Ajouter 75 microlitres de tampon de lyse à la palette et au vortex pendant cinq à dix secondes. Ajouter 500 microlitres de 0,5 molar tris tampon de 0,5 molaire tris tampon avec pH 6,8. Avec pH 6.8.
Vortex brièvement. Ajouter 600 microlitres de méthanol à l’échantillon. Vortex pendant cinq secondes.
Ajouter 150 microlitres de chloroforme à l’échantillon. Vortex pendant cinq secondes. Centrifugeuse les échantillons pendant deux minutes à 12 000 G.Jetez soigneusement l’opaface avec un échantillonneur.

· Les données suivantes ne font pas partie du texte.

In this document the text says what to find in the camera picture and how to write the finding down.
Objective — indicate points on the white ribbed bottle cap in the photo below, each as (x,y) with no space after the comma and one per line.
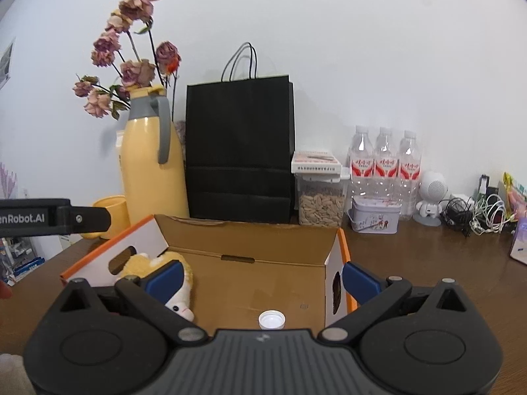
(271,320)

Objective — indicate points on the person's left hand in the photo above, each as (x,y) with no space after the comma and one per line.
(4,291)

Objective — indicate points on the pale purple tissue box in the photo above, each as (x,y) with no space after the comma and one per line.
(519,240)

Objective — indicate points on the clear seed container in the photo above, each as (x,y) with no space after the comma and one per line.
(321,210)

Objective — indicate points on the white power adapter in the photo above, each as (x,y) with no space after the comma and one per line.
(459,198)

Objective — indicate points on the pale tin box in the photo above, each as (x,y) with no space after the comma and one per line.
(374,218)

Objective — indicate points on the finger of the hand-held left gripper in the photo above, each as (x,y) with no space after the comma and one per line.
(88,219)

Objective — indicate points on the wall poster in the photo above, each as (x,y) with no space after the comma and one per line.
(6,63)

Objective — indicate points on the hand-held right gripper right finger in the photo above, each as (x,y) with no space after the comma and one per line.
(360,282)

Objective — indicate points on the white flat box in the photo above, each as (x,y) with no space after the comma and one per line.
(315,166)

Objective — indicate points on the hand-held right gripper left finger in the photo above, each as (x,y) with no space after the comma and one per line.
(164,282)

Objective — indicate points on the black paper bag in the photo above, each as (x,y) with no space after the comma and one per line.
(238,140)

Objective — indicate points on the black charger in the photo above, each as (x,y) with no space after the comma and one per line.
(488,187)

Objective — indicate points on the colourful snack packet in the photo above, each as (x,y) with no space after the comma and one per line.
(514,193)

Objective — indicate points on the yellow plush toy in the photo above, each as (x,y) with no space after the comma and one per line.
(138,264)

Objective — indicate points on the yellow thermos jug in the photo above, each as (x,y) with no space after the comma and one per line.
(144,164)

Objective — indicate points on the dried rose bouquet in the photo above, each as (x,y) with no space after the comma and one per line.
(136,6)

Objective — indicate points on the blue white boxes pile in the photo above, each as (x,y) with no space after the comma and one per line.
(20,261)

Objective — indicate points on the red cardboard box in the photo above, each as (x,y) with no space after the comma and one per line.
(255,284)

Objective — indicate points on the white robot figurine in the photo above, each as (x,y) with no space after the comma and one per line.
(432,187)

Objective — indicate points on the purple flower wall sticker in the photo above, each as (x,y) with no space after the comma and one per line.
(8,181)

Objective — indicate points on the yellow mug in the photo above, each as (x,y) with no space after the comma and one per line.
(117,218)

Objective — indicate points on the white carton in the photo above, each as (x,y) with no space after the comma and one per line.
(120,148)

Ajouter 600 microlitres de méthanol à l’échantillon. Mélanger soigneusement en inversant le tube plusieurs fois. Centrifugeuses pendant deux minutes à 12 000 G.Jeter le supernatant.

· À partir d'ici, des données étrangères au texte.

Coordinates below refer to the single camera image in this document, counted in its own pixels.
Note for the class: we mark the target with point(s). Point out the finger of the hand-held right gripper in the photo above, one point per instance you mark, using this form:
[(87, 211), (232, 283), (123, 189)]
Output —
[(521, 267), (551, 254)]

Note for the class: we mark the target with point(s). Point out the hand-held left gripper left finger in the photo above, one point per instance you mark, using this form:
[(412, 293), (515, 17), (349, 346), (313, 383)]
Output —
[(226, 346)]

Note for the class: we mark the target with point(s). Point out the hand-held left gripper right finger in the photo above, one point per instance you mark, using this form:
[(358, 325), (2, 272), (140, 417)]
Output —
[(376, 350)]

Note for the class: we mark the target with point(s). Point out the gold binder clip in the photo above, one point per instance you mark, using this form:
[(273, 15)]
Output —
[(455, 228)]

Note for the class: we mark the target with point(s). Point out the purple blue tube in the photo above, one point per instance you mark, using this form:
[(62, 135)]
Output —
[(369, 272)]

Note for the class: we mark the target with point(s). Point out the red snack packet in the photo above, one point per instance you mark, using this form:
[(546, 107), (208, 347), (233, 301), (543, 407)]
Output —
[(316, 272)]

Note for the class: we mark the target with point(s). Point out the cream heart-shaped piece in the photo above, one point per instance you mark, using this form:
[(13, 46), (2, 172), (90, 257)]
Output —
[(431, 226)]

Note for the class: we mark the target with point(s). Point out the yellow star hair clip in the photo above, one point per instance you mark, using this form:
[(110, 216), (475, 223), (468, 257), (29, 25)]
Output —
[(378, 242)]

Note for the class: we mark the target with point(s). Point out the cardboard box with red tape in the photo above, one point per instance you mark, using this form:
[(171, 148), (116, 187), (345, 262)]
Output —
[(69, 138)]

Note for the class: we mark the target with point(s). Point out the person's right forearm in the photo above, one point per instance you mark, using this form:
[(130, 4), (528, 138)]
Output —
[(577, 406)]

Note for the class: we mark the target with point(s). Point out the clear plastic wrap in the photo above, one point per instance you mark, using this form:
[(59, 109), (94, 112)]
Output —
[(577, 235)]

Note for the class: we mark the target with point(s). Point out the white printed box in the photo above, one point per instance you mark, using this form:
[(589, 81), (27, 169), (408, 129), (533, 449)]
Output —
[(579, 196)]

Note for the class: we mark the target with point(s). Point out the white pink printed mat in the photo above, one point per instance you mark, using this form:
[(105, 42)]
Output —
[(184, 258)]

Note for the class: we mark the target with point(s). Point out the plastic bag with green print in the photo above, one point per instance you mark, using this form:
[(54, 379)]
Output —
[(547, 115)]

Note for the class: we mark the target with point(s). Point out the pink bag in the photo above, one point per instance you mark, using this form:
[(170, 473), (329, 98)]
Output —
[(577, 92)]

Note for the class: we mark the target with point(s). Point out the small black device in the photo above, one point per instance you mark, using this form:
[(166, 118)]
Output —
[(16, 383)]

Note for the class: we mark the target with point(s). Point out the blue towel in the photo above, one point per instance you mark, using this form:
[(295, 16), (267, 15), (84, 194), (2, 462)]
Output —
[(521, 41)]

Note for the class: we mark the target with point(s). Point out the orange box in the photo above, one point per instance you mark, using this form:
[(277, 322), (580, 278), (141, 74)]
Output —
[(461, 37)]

Sécher à l’air le palettisation pendant deux minutes à 80 degrés. Dissoudre les protéines précipitées dans 60 microlitres de tampon échantillon Laemmli. Chauffer les échantillons pendant 10 minutes à 14 degrés.

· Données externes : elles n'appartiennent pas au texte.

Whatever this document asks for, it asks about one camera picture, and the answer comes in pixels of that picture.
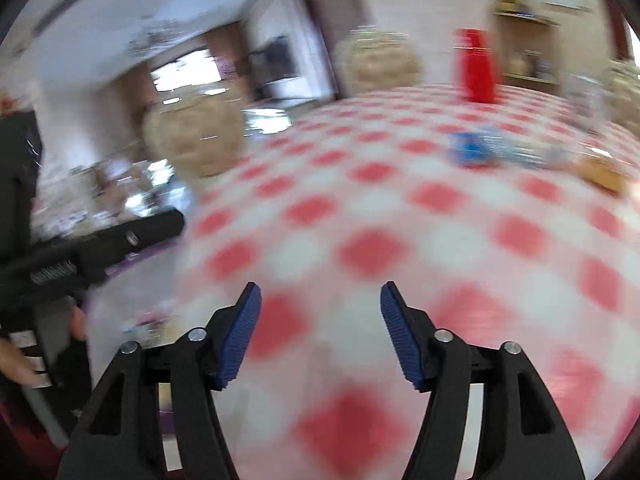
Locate wall television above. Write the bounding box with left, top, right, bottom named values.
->
left=250, top=35, right=293, bottom=86

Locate wooden wall shelf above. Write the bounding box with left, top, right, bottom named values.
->
left=492, top=10, right=563, bottom=88

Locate blue striped clear packet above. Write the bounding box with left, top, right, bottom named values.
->
left=492, top=135, right=551, bottom=168

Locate cream tufted chair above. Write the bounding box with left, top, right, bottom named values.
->
left=142, top=92, right=247, bottom=179
left=333, top=27, right=420, bottom=95
left=600, top=60, right=640, bottom=131

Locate red thermos jug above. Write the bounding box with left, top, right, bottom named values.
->
left=452, top=27, right=499, bottom=104

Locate red white checked tablecloth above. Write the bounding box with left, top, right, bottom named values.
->
left=87, top=82, right=640, bottom=480

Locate blue snack packet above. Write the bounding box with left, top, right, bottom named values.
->
left=450, top=132, right=496, bottom=167

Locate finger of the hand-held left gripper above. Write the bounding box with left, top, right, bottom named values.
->
left=75, top=209, right=187, bottom=283

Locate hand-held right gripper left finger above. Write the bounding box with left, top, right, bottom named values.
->
left=56, top=282, right=263, bottom=480

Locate yellow sandwich cake packet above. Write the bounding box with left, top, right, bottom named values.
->
left=575, top=152, right=629, bottom=196

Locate ceiling chandelier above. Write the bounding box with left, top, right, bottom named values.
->
left=127, top=20, right=183, bottom=53

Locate person's left hand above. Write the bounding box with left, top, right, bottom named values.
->
left=0, top=306, right=89, bottom=389

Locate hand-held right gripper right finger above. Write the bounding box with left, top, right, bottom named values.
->
left=380, top=281, right=586, bottom=480

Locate white floral pitcher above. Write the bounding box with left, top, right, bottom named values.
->
left=562, top=74, right=606, bottom=128

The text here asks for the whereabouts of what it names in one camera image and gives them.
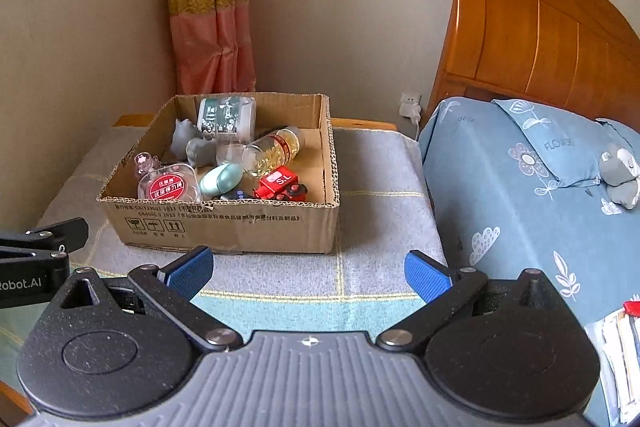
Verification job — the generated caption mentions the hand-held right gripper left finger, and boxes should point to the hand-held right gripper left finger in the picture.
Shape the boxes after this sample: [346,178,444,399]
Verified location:
[57,245,243,354]

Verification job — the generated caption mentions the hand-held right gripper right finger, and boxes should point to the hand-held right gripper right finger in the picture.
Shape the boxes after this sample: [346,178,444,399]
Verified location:
[375,249,571,351]

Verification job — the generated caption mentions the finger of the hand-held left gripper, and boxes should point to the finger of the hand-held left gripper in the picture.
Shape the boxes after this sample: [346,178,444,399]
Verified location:
[0,247,71,280]
[0,217,89,254]

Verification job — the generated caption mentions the cardboard box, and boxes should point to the cardboard box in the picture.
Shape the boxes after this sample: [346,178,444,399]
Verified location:
[97,93,341,255]

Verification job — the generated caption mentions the grey cat figurine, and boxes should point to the grey cat figurine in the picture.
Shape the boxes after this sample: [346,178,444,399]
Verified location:
[171,118,221,168]

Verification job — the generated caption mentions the round clear container red label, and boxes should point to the round clear container red label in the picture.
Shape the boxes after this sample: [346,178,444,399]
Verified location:
[137,162,201,202]

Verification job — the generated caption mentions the blue floral bed sheet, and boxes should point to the blue floral bed sheet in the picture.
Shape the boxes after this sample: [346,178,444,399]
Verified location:
[419,96,640,323]

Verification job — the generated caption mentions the teal egg-shaped case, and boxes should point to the teal egg-shaped case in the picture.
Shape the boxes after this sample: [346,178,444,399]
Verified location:
[199,162,244,198]

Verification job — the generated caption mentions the pink glass bottle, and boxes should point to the pink glass bottle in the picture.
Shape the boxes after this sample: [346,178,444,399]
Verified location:
[132,152,161,180]

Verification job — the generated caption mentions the clear glass cup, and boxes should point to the clear glass cup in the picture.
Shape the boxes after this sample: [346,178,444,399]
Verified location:
[216,139,246,168]

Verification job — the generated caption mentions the clear bottle yellow capsules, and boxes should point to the clear bottle yellow capsules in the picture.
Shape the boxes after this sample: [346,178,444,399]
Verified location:
[241,126,307,180]

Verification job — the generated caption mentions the clear plastic box green print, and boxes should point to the clear plastic box green print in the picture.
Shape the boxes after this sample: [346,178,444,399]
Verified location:
[196,96,257,142]

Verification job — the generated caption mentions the blue floral pillow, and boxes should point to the blue floral pillow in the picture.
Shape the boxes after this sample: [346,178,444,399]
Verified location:
[490,99,640,188]

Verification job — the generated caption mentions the stack of papers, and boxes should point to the stack of papers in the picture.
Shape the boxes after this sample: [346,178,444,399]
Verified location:
[585,302,640,425]

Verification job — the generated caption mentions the grey plush toy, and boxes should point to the grey plush toy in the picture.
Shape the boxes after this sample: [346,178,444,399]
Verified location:
[599,143,640,210]

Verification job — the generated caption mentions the pink curtain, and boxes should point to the pink curtain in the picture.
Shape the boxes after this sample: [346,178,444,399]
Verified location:
[165,0,257,95]

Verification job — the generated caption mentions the wooden bed headboard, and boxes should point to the wooden bed headboard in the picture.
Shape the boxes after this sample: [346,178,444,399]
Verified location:
[431,0,640,135]

Causer le gel polyacrylamide SDS 17,5%Laemmli. Charger 15 microlitres de chaque échantillon dans les poches. Faire fonctionner le gel dans la chambre froide jusqu’à ce que le colorant bleu atteigne environ 65% de la lymphe gel.
Tachez le gel avec kumasi bleu brillant et faire l’analyse ou la photo qui est nécessaire comme contrôle de chargement. Sécher le gel dans le séchoir à gel. Gardez-le dans la cassette avec écran de phosphore de stockage pendant trois à cinq jours.
Numérisez l’écran sur l’imageur de phosphore. Suivant le protocole décrit ci-dessus, nous avons attribué des produits de traduction mitochondrial de deux souches de Cerevisiae de Saccharomyces. Le type sauvage et la suppression de variante mutante du gène Aim23 codant le facteur d’initiation mitochondrique de traduction trois.
Les produits de traduction mitochondrial étaient déjà activement étiquetés et séparés dans le gel de polyacrylamide dénaturant. Les échantillons ont été prélevés toutes les deux minutes et demie avant la saturation pour construire le cours du temps. Le gel a été taché, séché et filtré après l’exposition de cinq jours.
Dans le cas d’une expérience réussie, l’image montre huit bandes assignées selon le modèle standard. Cependant, les intensités des bandes individuelles peuvent être très variables selon la souche et les conditions expérimentales. Chaque bande correspond à un produit de traduction.
Les données suggèrent que la souche mutante est capable de synthèse des protéines mitochondriales parce que tous les produits apparaissant dans le type sauvage sont visibles dans ce mutant. Cependant, les intensités des bandes sont différentes du type sauvage, ce qui signifie que cette suppression d’Aim23 affecte l’expression du gène mitochondrial. Kumasi brassé en tache bleue et sert de contrôle de chargement.
Leur résultat en données peut être quantifié pour identifier les différences entre les souches ou les conditions expérimentales à l’aide du logiciel Image G ou Image Quan. Pour ceux-ci, le rapport du signal correspondant à chaque produit est calculé au signal total. Les valeurs moyennes et les écarts types sont calculés dans au moins trois expériences indépendantes.
La cinétique des protéines synthétisées retournées est étudiée au cours d’une expérience de l’année écoulée. Les échantillons sont prélevés aux points de temps indiqués après l’arrêt de la réaction d’étiquetage par la méthionine froide et la borymycine. Ce contrôle est nécessaire pour estimer la stabilité du produit.
Immuno-coloration avec anti-porine un anticorps est un contrôle de chargement. Nous avons décrit la méthode, qui est souvent utilisée pour étudier la biosynthèse protéique dans les mitochondries de levure. Ce protocole est relativement simple et rapide à exécuter.
Dans le même temps, il permet d’obtenir des informations précieuses sur le taux de traduction de quatre aDRM mitochondriaux de levure, ce qui est très avantageux. Cependant, il a plusieurs limitations nécessitant des expériences supplémentaires et se trouve dans ces niveaux interétatiques de protéines et d’ARNM. Il peut fournir des informations sur ces fonctions dans le système de traduction mitochondrial, mais des techniques plus avancées devraient être utilisées pour découvrir le mécanisme.